Generative Job Recommendations with Large Language Model

📝 Paper Summary

Recommender Systems Generative LLMs

GIRL is a generative job recommendation system that creates personalized job descriptions from resumes, refined by recruiter feedback via reinforcement learning.

Core Problem

Traditional job recommendation systems rely on opaque 'black-box' matching scores and are limited to ranking existing database entries, failing to provide explainable guidance or synthesized career advice.

Why it matters:

Job seeking is a high-stakes scenario where user trust and explainability are critical, but black-box neural networks lack transparency.
Discriminative models can only retrieve existing jobs, limiting their ability to act as comprehensive AI advisors that suggest ideal career paths or synthesized roles.
A significant semantic gap often exists between the language in CVs and Job Descriptions (JDs), hindering effective matching.

Concrete Example: A traditional model might output a 0.8 matching score for a candidate and a job without explanation. In contrast, GIRL generates a full Job Description specifically tailored to the candidate's CV, showing exactly what an ideal role looks like for them.

Key Novelty

Generative Paradigm for Job Recommendation (GIRL)

Instead of ranking existing jobs, the model generates a hypothetical 'perfect' Job Description (JD) based on a candidate's CV.
Uses a three-stage training pipeline (SFT, Reward Modeling, RL) to align the LLM's generation not just with language patterns, but with actual recruiter preferences (market demand).
The generated description serves two purposes: providing interpretable career advice to the user and acting as a data augmentation feature to improve traditional matching models.

Architecture

The overall framework of GIRL, illustrating the three-step training process: Supervised Fine-Tuning (SFT), Reward Model Training, and Reinforcement Learning (RL).

Evaluation Highlights

Outperforms state-of-the-art baselines on generation metrics, achieving higher BLEU and ROUGE scores compared to vanilla LLMs.
Improves traditional matching tasks: using generated JDs as auxiliary features boosts the AUC of a BERT-based matching model.
RL training aligns model output with recruiter preferences, yielding higher reward scores compared to SFT-only models.

Breakthrough Assessment

7/10

Novel application of Generative AI to job recommendation (generation vs. retrieval). The proposed pipeline effectively adapts RLHF to the recruitment domain, though the evaluation relies heavily on internal datasets.

⚙️ Technical Details

Problem Definition

Setting: Generative Job Recommendation and Generation-Enhanced Job Recommendation

Inputs: A job seeker's Curriculum Vitae (CV) represented as a sequence of words

Outputs: A generated Job Description (JD) text; optionally, a matching score for a CV-JD pair using the generated JD as augmentation

Pipeline Flow

Input Processing: CV text → Prompt Template
Generation: LLM generates a personalized Job Description (JD)
Optional Enhancement: Generated JD + Original CV + Target JD → Discriminative Model → Matching Score

System Modules

Generator (G)

Generates a personalized JD based on the CV

Model or implementation: BERT-based initialized LLM (specific variant not named, likely standard Transformer)

Reward Model (U)

Predicts matching score between CV and JD to simulate recruiter feedback

Model or implementation: Transformer-based encoder with linear prediction head

Discriminative Matcher (M)

Calculates matching score between a user and a real job, using the generated JD as an extra feature

Model or implementation: BERT-based matching model

Novel Architectural Elements

Integration of generated synthetic JDs as an auxiliary feature input for traditional discriminative matching models

Modeling

Base Model: BERT (specifically bert-base-chinese mentioned in experiment details)

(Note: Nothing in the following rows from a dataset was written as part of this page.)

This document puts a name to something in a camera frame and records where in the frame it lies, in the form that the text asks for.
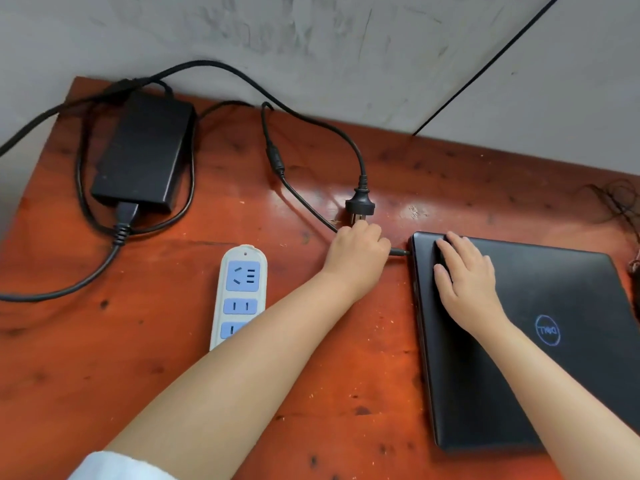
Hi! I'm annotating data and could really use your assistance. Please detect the black laptop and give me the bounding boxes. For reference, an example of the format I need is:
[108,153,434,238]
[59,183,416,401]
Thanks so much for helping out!
[407,231,640,453]

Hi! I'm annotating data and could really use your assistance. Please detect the person's right hand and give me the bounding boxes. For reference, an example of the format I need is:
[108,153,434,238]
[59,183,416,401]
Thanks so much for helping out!
[433,231,511,340]

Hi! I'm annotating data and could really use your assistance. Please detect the black power adapter brick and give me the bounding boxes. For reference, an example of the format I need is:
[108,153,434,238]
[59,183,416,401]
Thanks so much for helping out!
[90,90,197,215]

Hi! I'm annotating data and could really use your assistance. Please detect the white power strip blue sockets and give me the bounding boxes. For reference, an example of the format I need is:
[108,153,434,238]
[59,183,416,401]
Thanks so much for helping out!
[209,244,269,352]

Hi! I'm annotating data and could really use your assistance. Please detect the person's left hand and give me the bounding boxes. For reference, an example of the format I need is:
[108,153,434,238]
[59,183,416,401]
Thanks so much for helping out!
[320,221,392,303]

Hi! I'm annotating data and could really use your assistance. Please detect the black laptop charging cable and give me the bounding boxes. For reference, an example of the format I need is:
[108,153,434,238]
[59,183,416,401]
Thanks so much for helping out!
[0,80,412,303]

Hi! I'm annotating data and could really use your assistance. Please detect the person's left forearm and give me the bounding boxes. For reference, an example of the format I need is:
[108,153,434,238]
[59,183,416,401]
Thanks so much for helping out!
[102,271,362,480]

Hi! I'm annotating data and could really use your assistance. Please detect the white sleeve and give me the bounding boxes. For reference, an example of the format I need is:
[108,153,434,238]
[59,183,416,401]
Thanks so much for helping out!
[67,450,179,480]

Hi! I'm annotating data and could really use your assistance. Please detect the black mains cord with plug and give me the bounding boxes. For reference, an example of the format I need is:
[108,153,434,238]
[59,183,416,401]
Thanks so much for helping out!
[102,60,377,228]

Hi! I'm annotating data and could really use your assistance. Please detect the person's right forearm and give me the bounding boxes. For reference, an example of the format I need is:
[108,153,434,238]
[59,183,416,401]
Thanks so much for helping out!
[477,319,640,480]

Training Method: Three-step process: Supervised Fine-Tuning (SFT), Reward Model Training (RMT), Reinforcement Learning from Recruiter Feedback (RLRF)

Objective Functions:

Purpose: SFT - Learn to generate JD from CV.

Formally: Negative log-likelihood of generating the target JD tokens.
Purpose: Reward Model - Distinguish matched CV-JD pairs from mismatched ones.

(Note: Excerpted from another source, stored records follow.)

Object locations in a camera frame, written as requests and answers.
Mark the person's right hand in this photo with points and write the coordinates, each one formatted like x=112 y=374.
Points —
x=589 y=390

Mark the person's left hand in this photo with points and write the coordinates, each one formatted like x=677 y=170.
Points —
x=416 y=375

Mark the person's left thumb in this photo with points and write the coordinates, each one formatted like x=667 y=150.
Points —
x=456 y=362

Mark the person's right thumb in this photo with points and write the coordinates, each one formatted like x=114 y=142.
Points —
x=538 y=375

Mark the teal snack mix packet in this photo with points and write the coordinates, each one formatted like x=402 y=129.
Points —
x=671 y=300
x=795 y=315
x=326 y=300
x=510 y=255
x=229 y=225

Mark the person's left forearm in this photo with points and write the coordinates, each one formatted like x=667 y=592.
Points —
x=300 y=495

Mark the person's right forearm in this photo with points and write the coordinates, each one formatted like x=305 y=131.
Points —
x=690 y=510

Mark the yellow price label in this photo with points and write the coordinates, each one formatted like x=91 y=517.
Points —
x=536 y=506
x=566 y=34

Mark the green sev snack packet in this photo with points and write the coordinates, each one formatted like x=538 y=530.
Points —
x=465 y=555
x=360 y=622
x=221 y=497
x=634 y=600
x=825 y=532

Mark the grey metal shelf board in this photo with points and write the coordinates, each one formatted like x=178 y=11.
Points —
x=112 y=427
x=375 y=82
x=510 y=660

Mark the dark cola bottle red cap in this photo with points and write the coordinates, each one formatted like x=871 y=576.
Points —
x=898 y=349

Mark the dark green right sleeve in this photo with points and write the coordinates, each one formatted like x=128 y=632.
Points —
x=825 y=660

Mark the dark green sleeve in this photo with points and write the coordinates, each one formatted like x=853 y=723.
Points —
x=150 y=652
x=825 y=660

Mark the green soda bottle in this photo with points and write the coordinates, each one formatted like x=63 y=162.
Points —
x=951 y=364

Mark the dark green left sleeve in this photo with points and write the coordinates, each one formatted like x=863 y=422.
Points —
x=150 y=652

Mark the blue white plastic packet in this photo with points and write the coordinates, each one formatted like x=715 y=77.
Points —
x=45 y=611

Formally: Pairwise ranking loss maximizing the difference between scores of matched and mismatched pairs.
Purpose: RL - Align generator with recruiter feedback.

Formally: PPO objective maximizing reward (matching score) minus KL divergence penalty.

Training Data:

Large-scale real-world dataset from BOSS Zhipin (online recruitment platform)
Recruitment logs from July to September 2022
Filtered to active users with complete profiles
SFT Data: 100,000 matched CV-JD pairs
Reward Model Data: 100,000 samples (50k matched, 50k mismatched)
RL Training Data: 10,000 CVs

Key Hyperparameters:

learning_rate: 2e-5
batch_size: 16
max_sequence_length: 512
+ 2 more
training_epochs: Not explicitly reported in the paper
optimizer: AdamW

Compute: Not reported in the paper

Comparison to Prior Work

vs. PJFNN/APJFNN/IPJF: GIRL is generative, creating new JDs rather than just scoring existing pairs.
vs. BERT (Discriminative): GIRL uses a generation-enhanced framework where synthetic JDs augment the input features.
vs. General LLMs (e.g., GPT-3): GIRL is fine-tuned with domain-specific recruitment data and aligned via RL with recruiter feedback.

Limitations

Evaluation relies on a proprietary dataset from BOSS Zhipin, hindering direct reproducibility.
The 'base model' is BERT-based (encoder-only usually), but used for generation, which is less common than decoder-only models (like GPT); technical implementation details of the generation mechanism (decoder structure) are sparse.
No human evaluation with actual recruiters was performed; relies on ChatGPT and proxy metrics.

Reproducibility

Code availability is not provided. Dataset is proprietary (BOSS Zhipin) and not public. Prompt templates are provided in the paper (in Chinese, with English translation).

📊 Experiments & Results

Evaluation Setup

Job Description Generation quality assessment and Generation-Enhanced Job Matching performance

Benchmarks:

BOSS Zhipin Dataset (Real-world recruitment data) [New]

Metrics:

BLEU-1, BLEU-2, BLEU-3, BLEU-4
ROUGE-1, ROUGE-2, ROUGE-L
AUC (Area Under Curve)
F1 Score
Accuracy
Statistical methodology: Not explicitly reported in the paper

Key Results

Benchmark	Metric	Baseline	This Paper	Δ
Generation quality results comparing GIRL against SFT-only and standard pre-trained models.
BOSS Zhipin Dataset	BLEU-1	0.3342	0.3512	+0.0170
BOSS Zhipin Dataset	ROUGE-L	0.3621	0.3854	+0.0233
Performance of 'Generation-Enhanced' matching, where the generated JD is added as a feature to a BERT matcher.
BOSS Zhipin Dataset	AUC	0.7812	0.8045	+0.0233

Experiment Figures

Prompt template design for the generation task.

Main Takeaways

RLRF (Reinforcement Learning from Recruiter Feedback) significantly improves generation quality metrics (BLEU, ROUGE) compared to SFT alone, suggesting the model learns better alignment with professional standards.
Generated JDs contain valuable semantic information that boosts the performance of traditional discriminative matching models when used as auxiliary input.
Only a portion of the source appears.